▸ **About this exercise**
Please repeat exactly the lines below from the one containing "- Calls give" down to the one containing "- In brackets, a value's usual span", both included, and nothing else.

□ □ □ □ □

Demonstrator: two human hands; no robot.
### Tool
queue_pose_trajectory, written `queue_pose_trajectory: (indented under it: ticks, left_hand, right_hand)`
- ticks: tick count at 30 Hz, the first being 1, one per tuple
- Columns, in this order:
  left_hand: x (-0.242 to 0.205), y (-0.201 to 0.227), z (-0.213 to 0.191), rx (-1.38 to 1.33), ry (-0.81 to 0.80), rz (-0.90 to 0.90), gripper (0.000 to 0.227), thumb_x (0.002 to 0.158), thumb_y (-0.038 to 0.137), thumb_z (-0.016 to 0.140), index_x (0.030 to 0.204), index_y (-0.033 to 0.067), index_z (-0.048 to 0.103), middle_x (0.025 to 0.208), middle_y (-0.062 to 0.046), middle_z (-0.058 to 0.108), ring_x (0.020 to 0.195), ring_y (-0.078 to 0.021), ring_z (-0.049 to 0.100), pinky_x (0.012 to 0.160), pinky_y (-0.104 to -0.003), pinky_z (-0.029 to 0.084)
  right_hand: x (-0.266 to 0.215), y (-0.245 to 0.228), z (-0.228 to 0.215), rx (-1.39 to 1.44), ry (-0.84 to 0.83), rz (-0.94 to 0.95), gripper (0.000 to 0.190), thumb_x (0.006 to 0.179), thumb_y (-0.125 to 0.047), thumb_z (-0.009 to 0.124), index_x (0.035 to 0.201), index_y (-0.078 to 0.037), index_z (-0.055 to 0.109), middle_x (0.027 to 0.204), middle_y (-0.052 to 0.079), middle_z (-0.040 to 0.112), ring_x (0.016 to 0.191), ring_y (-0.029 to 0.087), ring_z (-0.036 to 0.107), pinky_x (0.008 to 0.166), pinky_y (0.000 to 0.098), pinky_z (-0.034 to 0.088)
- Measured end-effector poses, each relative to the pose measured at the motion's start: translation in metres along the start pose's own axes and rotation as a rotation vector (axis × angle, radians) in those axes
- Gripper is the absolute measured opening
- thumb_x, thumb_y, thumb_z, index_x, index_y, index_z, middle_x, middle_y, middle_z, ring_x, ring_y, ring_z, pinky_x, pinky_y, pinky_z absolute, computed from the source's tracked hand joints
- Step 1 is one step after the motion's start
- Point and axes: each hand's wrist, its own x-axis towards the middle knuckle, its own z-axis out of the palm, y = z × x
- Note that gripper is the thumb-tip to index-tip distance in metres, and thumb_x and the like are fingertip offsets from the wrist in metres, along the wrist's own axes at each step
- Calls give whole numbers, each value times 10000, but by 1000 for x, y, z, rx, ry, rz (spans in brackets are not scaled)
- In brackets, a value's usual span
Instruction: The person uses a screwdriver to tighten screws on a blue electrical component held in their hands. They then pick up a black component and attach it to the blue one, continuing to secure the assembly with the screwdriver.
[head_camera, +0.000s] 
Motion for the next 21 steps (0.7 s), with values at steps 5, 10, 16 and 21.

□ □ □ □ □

▸ **Response for this exercise**
- Calls give whole numbers, each value times 10000, but by 1000 for x, y, z, rx, ry, rz (spans in brackets are not scaled)
- In brackets, a value's usual span

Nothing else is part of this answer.